Regardless of the corporate branding, all of these “bad jobs” were emphatically similar: duties that fell outside of the documented job descriptions, interactions with both customers and management who fail to see the inherent value of another human being, and a surprising amount of crisis management, both for intrinsically small matters and those far beyond. In the modern day, working in retail is not only a measure of someone’s basic capacity for menial tasks but their mental fortitude to deal with the challenges that arise from the incompetence of others. In the small groups of like-minded employees that I’d find myself working with, we found a shared adage: the best days are the most mundane, and the worst days are the most exciting.

This rule (in tandem with Murphy’s Law) is at the heart of Lethal Company’s gameplay. Tasked with navigating pseudo-industrial facilities on abandoned moons in search of profit-generating scrap, the players must also contend with a number of horror-movie hostiles.  For example: the bracken, which creeps up behind a player to snap their neck and drag them into the darkness; the coilhead(s), which operate under Weeping Angel rules and require at least one player to be looking at them to be neutralized; or the thumper, who sprints madly at the nearest player in an attempt to tear them apart. Each monster is inherently dangerous, but Lethal Company complicates this by spawning multiple creatures per map, and each ruleset for surviving an encounter has the potential to overlap with another or cancel one another out.

Alongside the randomized layouts of the map, this ensures that each day spent slaving away for the company is a different challenge. On some days, a player or group may not encounter the monsters wandering through the bowels of each facility.

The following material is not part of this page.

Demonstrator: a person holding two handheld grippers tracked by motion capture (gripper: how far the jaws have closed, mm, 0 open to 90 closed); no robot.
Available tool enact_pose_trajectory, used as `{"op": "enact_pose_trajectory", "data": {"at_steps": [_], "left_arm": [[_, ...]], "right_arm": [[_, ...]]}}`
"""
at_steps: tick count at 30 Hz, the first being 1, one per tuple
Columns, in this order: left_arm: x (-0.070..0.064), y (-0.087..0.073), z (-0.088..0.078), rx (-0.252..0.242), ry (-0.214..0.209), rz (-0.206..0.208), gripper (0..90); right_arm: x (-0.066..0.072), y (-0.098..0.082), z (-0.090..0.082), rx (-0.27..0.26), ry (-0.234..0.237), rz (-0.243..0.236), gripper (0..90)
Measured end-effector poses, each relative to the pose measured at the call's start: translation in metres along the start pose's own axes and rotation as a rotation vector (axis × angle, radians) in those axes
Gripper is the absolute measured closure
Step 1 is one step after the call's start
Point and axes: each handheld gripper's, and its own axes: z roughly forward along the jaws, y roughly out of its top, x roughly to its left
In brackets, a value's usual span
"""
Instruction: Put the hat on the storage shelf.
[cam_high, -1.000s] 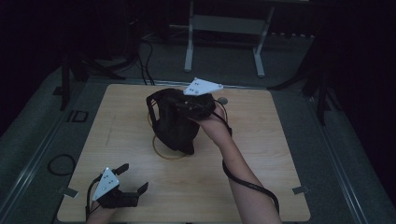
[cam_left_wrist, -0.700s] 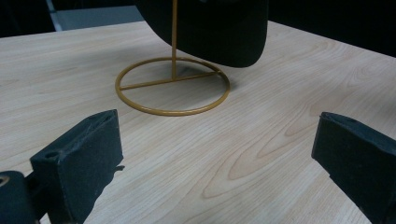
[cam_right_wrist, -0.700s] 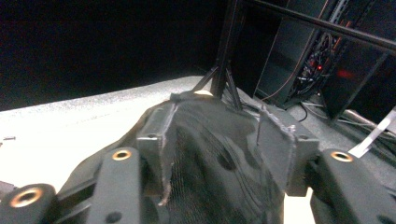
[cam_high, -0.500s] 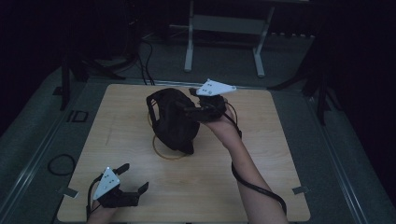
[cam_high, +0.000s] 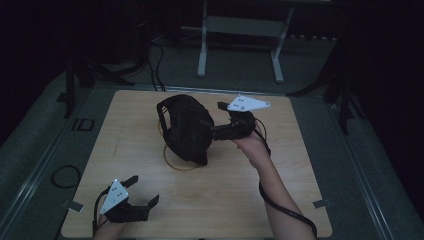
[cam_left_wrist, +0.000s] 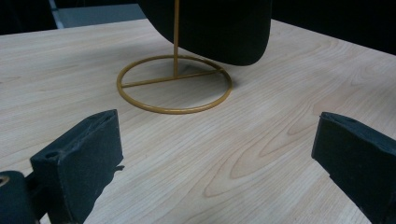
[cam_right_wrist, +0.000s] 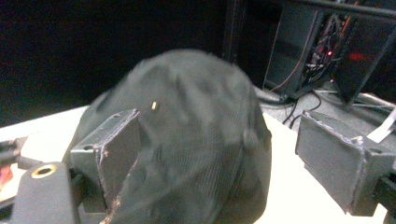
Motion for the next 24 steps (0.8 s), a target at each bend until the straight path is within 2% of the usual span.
{"op": "enact_pose_trajectory", "data": {"at_steps": [7,21,24], "left_arm": [[0.0,0.0,0.001,-0.003,0.004,-0.002,2.2],[0.0,-0.001,0.003,0.015,0.001,0.007,2.2],[0.0,-0.001,0.003,0.011,0.003,0.003,2.1]], "right_arm": [[0.003,-0.019,-0.012,-0.007,-0.007,-0.012,13.9],[0.01,-0.065,-0.03,0.026,0.025,-0.018,14.3],[0.011,-0.078,-0.036,0.042,0.018,-0.02,14.3]]}}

On other days, the player(s) may immediately be hounded by a combination that necessitates a quick retreat and a failure to maximize the expedition. 

A screenshot from Lethal Company where the player is looking at two of their teammates while holding a flashlight in an area with a lot of meters and dials while the words SYSTEM ONLINE flash in the center view

Lethal Company does not have any managerial force to dictate the player’s actions beyond enforcing the three-day limit on collecting the quota, which means that the employees must delegate tasks and adjust on the fly to the situations that arise. One player may stay in the ship to supervise the expedition, communicating via walkie-talkie and attempting to warn players of approaching danger. No position is entirely safe, though: even a player who stays behind as mission control is at risk of being heard by sound-detecting dog-things that can attack the ship, or fooled by a monster that mimics the actions and behavior of a real player. Without the sense that anyone beyond the small group working their shift is either willing or able to mediate, the feelings of helplessness are only intensified, particularly when players are indisposed and their allies are left managing the fallout. There are situations in Lethal Company where players may be killed off one-by-one, corpses departing into the darkness and their audio severed mid-sentence.

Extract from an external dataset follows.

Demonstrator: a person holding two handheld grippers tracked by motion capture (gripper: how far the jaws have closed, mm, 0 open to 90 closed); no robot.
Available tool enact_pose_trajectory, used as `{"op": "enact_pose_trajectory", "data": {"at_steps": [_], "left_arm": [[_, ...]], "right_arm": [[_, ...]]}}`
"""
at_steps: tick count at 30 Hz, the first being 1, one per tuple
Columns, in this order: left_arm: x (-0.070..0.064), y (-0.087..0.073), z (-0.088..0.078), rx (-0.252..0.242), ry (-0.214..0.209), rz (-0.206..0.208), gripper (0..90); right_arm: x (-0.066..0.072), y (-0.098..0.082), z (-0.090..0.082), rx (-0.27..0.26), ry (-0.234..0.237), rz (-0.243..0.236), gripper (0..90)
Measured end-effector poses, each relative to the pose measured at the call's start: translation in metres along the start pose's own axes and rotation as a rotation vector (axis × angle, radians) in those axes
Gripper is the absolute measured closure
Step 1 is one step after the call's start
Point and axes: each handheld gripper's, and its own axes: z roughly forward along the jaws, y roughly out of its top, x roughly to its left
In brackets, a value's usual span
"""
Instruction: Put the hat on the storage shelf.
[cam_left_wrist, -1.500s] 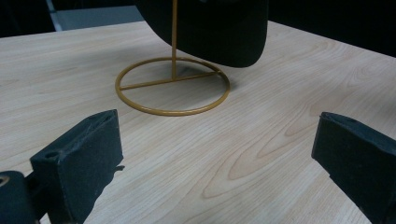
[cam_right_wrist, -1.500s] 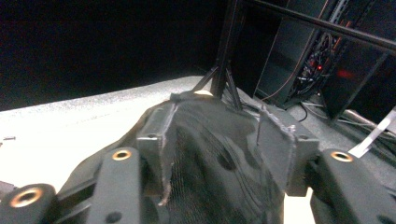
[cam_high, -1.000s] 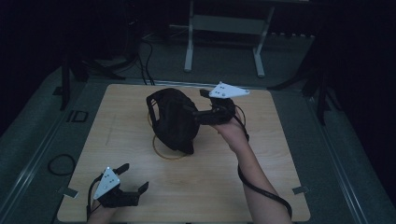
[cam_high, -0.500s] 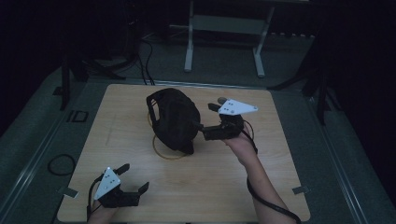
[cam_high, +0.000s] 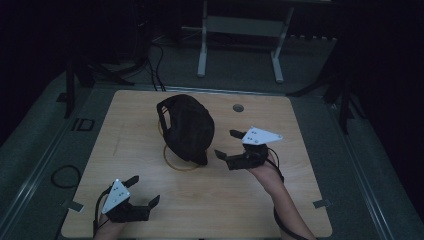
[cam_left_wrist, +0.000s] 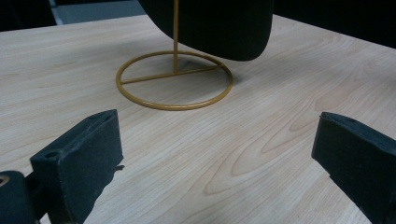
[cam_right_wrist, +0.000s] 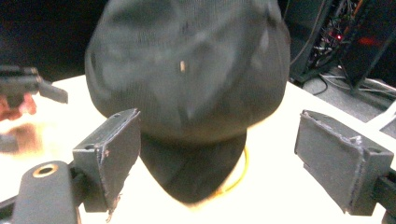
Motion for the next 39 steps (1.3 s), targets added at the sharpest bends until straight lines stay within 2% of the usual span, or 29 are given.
{"op": "enact_pose_trajectory", "data": {"at_steps": [6,11,16,20,29,33,39], "left_arm": [[0.0,0.0,0.001,0.003,0.001,0.001,2.1],[0.0,0.0,0.001,0.004,0.003,0.004,2.1],[0.001,-0.001,0.001,0.011,0.0,0.003,2.2],[0.001,-0.001,0.002,0.005,-0.019,-0.005,2.1],[0.001,-0.002,0.003,0.022,-0.019,-0.001,2.1],[0.002,-0.003,0.003,0.03,-0.012,0.0,2.1],[0.003,-0.003,0.004,0.026,-0.022,-0.01,2.2]], "right_arm": [[0.001,-0.03,-0.005,0.042,0.005,0.028,14.3],[0.002,-0.052,-0.01,0.024,-0.016,0.044,14.5],[0.003,-0.072,-0.012,0.049,-0.005,0.075,14.5],[0.005,-0.085,-0.012,0.072,-0.005,0.087,14.5],[0.009,-0.104,-0.018,0.103,0.001,0.091,14.4],[0.009,-0.112,-0.025,0.112,0.016,0.099,14.5],[0.008,-0.123,-0.038,0.13,0.002,0.082,14.8]]}}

It is a fact of playing a horror game ad nauseam that it will at some point become less scary, and this is another facet of the gameplay loop that invokes the feeling of working a drab retail position. The game is at its most effective, for lack of a better word, at disrupting the play of the newest player among a group. For those who have played the game for more than a few hours, each scare and encounter becomes another part of the job: players will develop shorthand and vernacular for navigating threats. For example, turning around semi-regularly to check for the glowing eyes of the bracken, or making mental notes that make tunnel networks easier to navigate. Players may prioritize amongst themselves to protect the person with the most valuable scrap, even at the risk of their own demise. The difference between watching streamers playing for the first time and veteran streamers who make an effort of pushing the quota higher and higher makes for an entirely different sort of game. Experienced employees become desensitized to the horror by necessity, and instead possess a more mundane enjoyment of navigating around increasingly chaotic environments.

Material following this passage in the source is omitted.